Lines in the listing that hold the string "letter" need to be tallied, and the total given alone.

Records for the task Start Marker

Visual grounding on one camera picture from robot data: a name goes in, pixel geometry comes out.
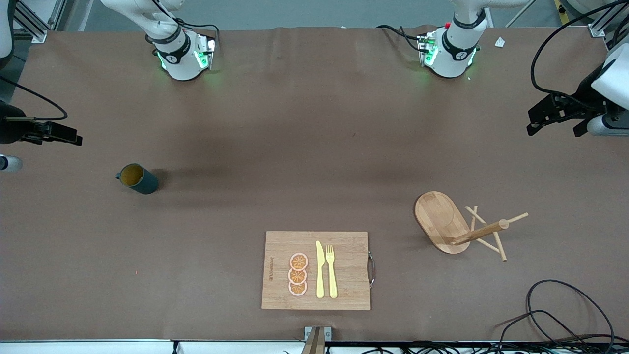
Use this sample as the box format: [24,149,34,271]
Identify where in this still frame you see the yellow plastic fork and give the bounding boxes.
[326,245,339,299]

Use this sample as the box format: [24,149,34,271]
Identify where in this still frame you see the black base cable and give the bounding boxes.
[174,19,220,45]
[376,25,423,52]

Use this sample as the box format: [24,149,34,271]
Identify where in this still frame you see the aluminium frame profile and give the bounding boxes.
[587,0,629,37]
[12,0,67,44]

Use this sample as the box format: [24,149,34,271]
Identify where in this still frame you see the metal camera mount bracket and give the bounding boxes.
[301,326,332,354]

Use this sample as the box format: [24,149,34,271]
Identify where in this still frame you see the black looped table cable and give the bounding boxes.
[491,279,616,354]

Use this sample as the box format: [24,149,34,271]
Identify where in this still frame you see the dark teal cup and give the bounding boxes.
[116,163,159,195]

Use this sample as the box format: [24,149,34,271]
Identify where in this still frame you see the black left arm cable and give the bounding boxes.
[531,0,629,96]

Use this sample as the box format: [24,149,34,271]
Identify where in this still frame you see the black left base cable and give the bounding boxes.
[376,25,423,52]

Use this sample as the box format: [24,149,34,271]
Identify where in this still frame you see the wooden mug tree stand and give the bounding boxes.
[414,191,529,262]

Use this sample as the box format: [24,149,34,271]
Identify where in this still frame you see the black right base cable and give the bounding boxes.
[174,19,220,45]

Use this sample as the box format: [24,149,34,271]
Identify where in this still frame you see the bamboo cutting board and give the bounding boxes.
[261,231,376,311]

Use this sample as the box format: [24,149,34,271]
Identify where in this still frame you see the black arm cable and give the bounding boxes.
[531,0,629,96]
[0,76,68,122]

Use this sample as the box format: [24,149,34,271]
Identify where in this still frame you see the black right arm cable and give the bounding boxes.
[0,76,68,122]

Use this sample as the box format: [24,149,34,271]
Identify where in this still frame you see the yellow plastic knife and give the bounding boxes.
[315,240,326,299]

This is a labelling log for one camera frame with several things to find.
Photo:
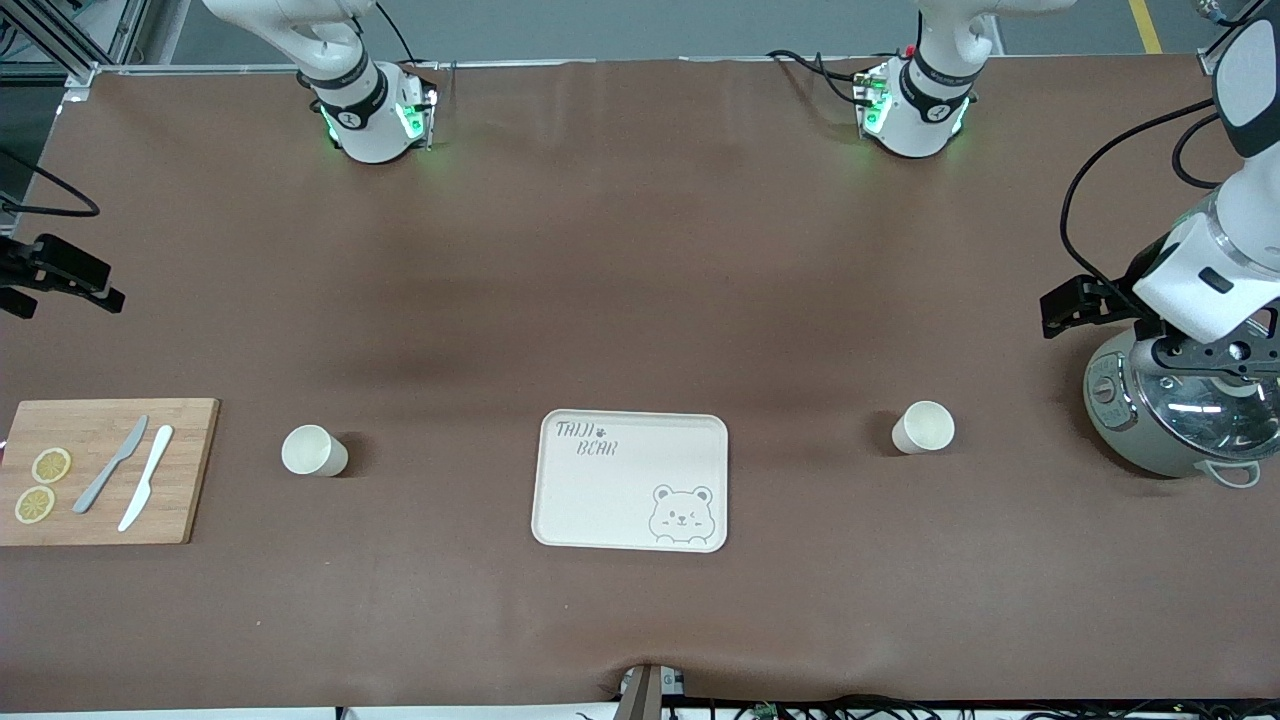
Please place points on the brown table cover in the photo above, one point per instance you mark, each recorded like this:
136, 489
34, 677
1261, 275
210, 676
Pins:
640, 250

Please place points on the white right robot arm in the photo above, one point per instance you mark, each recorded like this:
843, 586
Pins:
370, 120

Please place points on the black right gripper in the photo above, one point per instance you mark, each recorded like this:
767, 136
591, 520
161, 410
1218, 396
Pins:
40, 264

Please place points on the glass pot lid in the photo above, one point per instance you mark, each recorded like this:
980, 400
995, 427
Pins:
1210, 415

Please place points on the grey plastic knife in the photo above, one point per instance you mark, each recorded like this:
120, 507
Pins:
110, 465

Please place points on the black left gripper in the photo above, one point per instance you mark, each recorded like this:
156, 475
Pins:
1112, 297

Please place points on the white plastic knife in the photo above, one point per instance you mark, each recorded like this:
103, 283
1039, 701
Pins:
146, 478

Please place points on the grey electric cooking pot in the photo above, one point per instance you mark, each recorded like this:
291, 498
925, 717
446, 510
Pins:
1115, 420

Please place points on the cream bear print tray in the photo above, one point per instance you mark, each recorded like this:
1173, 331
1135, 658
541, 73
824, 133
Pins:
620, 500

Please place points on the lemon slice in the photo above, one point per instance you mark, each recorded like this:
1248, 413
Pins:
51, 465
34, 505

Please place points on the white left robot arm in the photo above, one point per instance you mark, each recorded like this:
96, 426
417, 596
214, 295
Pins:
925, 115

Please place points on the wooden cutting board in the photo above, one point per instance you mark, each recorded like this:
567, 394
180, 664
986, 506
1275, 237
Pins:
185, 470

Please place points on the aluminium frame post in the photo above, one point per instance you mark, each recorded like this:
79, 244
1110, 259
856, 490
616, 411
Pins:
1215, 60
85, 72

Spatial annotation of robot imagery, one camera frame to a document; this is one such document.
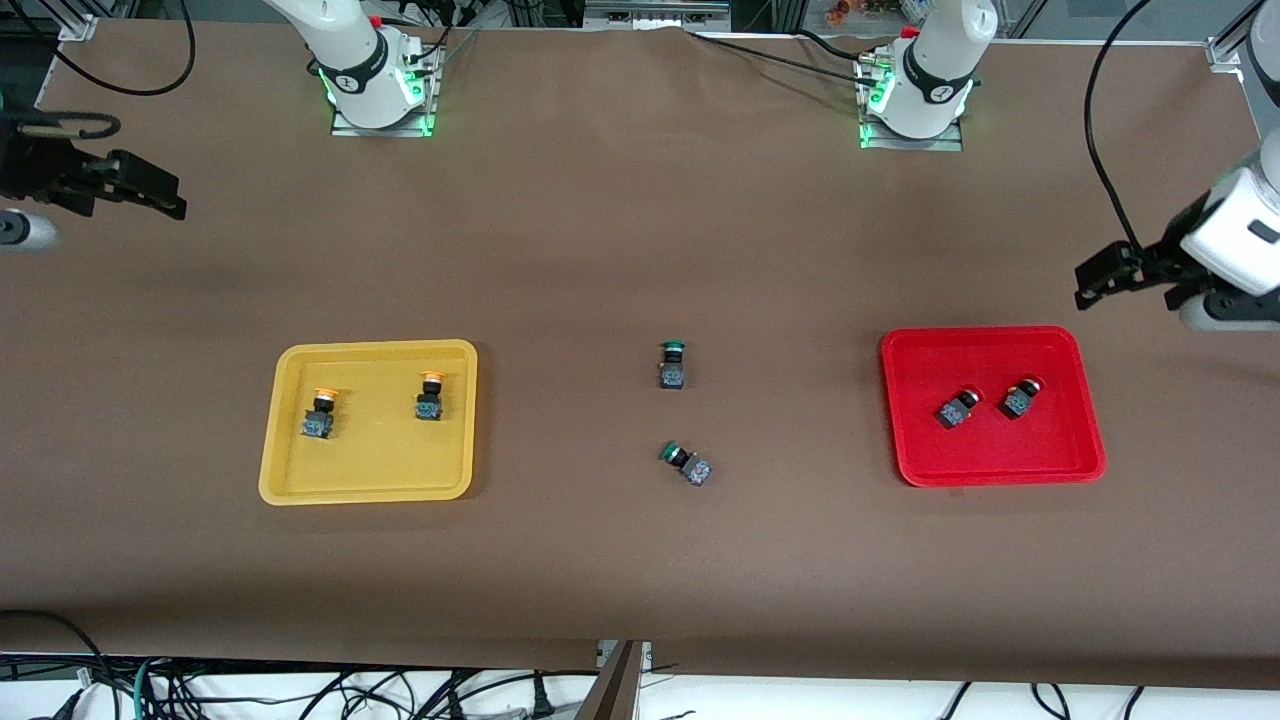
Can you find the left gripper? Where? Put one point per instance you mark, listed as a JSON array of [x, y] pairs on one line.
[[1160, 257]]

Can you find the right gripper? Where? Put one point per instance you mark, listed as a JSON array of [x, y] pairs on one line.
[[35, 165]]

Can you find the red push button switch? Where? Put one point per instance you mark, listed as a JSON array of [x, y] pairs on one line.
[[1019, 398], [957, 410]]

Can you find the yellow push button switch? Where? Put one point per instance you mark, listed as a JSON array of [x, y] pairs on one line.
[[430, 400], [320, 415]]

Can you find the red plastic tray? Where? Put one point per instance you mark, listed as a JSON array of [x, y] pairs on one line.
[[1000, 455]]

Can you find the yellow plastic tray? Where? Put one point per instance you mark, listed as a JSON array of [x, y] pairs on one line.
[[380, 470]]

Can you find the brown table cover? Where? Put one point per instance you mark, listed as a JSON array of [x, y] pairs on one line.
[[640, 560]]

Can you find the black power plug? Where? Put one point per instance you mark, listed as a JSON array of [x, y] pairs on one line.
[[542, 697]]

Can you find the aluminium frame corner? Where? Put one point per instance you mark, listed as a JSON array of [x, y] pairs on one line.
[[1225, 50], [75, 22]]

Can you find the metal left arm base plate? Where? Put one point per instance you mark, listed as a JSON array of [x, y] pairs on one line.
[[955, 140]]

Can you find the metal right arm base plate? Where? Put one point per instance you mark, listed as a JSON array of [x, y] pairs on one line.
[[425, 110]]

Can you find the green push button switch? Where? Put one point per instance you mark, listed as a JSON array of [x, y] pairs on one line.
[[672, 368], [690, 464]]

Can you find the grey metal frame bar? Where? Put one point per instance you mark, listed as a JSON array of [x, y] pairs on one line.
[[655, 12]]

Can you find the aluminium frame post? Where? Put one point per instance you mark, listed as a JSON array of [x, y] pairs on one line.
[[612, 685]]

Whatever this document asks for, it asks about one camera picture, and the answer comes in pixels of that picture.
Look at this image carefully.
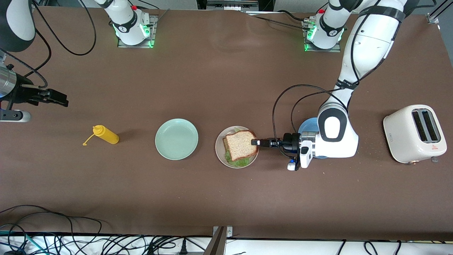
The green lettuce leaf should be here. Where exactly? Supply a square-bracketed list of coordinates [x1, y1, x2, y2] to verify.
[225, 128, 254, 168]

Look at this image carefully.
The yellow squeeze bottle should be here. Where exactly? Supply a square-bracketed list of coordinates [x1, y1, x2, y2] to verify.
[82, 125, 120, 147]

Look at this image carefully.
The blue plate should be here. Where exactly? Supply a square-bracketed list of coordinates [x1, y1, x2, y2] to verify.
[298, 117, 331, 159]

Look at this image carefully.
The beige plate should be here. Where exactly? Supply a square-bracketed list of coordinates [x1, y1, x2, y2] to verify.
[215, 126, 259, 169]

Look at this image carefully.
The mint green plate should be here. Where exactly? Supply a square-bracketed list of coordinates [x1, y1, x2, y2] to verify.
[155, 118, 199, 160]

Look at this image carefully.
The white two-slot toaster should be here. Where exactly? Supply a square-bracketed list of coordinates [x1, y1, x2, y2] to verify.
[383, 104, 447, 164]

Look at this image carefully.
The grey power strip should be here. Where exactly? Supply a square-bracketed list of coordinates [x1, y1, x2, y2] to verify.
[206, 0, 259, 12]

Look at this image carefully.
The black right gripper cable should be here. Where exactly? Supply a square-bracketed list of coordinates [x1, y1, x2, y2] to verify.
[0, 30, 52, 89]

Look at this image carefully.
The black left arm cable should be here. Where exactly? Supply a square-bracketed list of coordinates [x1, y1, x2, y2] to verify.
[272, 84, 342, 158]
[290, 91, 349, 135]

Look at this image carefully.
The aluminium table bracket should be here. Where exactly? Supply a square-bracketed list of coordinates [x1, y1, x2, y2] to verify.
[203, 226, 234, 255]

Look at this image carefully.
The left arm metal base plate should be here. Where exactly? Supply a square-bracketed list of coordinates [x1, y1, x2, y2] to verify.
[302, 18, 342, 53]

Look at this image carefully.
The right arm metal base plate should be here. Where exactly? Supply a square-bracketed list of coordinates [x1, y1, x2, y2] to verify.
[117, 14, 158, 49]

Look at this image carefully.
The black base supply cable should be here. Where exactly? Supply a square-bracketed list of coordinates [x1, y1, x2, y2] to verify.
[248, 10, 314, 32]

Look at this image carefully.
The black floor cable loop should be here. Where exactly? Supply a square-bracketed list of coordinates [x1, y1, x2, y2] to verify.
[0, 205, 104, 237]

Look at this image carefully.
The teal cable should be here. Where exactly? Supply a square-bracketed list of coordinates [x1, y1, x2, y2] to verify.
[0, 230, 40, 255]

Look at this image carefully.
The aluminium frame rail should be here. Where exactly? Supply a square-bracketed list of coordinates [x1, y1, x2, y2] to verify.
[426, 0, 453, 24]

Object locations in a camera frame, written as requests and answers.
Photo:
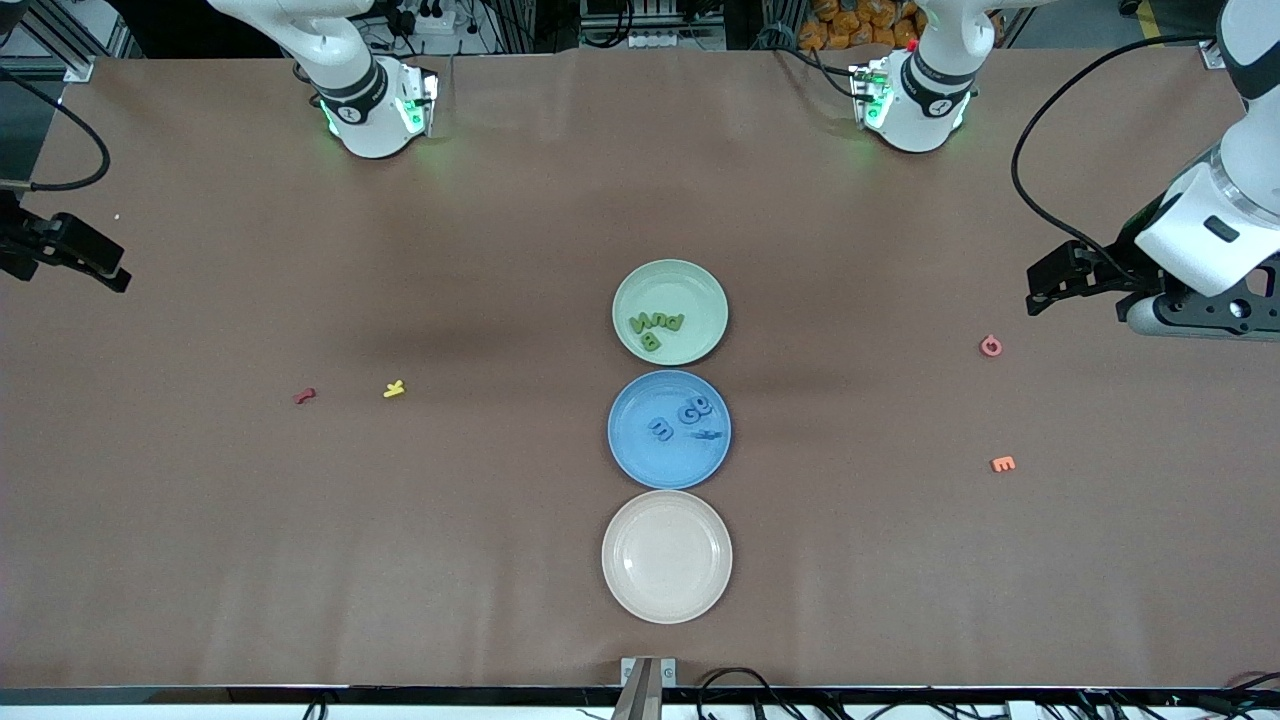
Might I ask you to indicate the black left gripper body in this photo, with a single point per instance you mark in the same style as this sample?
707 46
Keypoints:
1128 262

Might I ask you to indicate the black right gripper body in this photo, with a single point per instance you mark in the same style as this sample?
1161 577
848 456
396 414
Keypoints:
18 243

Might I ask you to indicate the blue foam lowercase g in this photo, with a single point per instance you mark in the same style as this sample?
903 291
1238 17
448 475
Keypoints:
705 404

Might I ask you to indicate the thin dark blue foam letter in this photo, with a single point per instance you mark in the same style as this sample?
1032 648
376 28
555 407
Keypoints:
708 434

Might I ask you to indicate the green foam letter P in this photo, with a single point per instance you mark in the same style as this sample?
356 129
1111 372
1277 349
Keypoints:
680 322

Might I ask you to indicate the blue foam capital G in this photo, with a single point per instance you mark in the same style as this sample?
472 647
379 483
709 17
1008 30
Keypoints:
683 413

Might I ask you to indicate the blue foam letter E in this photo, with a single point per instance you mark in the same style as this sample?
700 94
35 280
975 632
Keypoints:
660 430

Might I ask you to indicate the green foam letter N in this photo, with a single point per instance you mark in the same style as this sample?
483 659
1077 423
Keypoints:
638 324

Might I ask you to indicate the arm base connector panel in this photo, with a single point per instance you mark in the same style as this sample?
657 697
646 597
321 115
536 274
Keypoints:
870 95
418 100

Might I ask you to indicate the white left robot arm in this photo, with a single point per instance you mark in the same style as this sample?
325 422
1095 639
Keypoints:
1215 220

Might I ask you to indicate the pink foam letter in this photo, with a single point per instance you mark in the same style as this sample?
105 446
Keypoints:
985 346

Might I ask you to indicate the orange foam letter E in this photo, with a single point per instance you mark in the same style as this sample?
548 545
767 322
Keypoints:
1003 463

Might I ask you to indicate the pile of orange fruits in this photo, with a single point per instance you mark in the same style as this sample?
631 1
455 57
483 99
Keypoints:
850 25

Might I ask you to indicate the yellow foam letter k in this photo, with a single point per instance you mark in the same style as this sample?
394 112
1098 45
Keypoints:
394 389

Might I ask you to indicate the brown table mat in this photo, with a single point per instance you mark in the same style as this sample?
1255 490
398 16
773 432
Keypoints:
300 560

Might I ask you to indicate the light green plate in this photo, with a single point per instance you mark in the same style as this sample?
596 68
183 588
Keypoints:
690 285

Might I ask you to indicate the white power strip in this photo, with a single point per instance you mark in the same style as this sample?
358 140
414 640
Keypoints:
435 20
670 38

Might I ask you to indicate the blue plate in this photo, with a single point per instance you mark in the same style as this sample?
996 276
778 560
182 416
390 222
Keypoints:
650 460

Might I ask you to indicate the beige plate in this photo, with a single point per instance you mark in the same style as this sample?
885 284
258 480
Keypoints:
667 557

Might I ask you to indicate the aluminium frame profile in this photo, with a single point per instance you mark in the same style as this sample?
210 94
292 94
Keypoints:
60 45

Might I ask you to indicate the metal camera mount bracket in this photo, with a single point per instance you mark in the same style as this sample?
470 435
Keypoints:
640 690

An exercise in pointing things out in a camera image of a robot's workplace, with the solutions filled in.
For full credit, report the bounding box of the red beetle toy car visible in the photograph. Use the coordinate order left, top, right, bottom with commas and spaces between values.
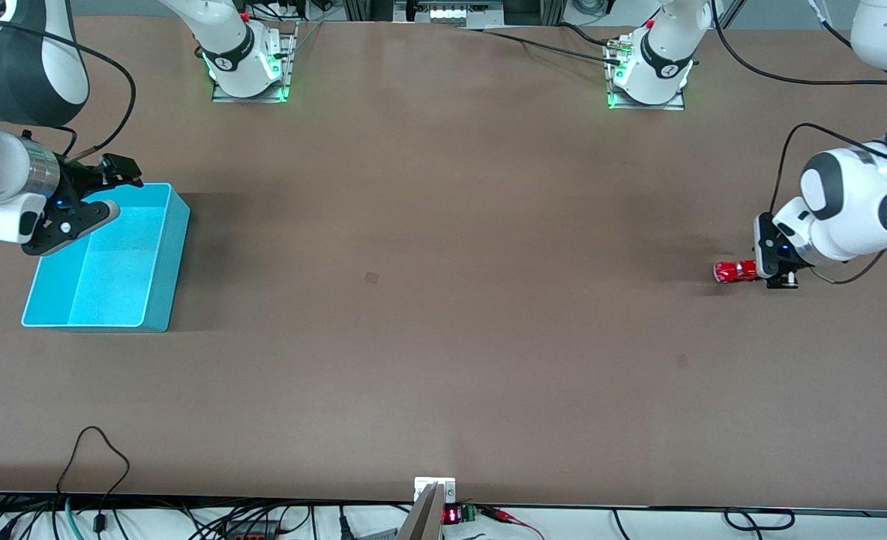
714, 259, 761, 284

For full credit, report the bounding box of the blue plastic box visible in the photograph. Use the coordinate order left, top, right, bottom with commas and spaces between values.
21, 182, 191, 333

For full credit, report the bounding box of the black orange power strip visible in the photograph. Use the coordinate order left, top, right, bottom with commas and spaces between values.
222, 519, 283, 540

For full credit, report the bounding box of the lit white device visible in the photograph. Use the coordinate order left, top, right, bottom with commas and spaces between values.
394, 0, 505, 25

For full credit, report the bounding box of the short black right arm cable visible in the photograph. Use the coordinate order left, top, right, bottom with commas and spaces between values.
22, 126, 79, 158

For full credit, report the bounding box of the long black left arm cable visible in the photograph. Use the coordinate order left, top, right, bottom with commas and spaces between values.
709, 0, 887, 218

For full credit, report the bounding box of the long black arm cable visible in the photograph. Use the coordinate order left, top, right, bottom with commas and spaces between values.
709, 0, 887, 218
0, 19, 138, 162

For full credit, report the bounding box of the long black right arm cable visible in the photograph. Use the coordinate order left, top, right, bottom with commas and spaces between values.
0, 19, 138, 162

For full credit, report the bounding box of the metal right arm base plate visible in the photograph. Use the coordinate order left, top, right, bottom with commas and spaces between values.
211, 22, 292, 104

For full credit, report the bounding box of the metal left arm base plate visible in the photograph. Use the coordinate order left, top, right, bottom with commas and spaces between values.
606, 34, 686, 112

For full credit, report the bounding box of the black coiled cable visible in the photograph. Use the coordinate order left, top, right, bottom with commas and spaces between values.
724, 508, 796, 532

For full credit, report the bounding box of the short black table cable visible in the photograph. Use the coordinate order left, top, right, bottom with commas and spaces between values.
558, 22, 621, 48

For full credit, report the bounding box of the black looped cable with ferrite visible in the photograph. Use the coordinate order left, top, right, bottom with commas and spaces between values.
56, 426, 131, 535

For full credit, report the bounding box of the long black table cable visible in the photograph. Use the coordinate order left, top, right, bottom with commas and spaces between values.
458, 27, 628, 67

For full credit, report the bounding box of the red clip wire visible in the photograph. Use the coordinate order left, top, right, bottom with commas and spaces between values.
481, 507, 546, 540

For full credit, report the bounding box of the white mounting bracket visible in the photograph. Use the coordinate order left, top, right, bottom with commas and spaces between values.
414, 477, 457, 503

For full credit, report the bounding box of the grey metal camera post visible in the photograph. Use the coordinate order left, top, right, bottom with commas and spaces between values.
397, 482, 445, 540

Records for the task End Marker

• Response box
7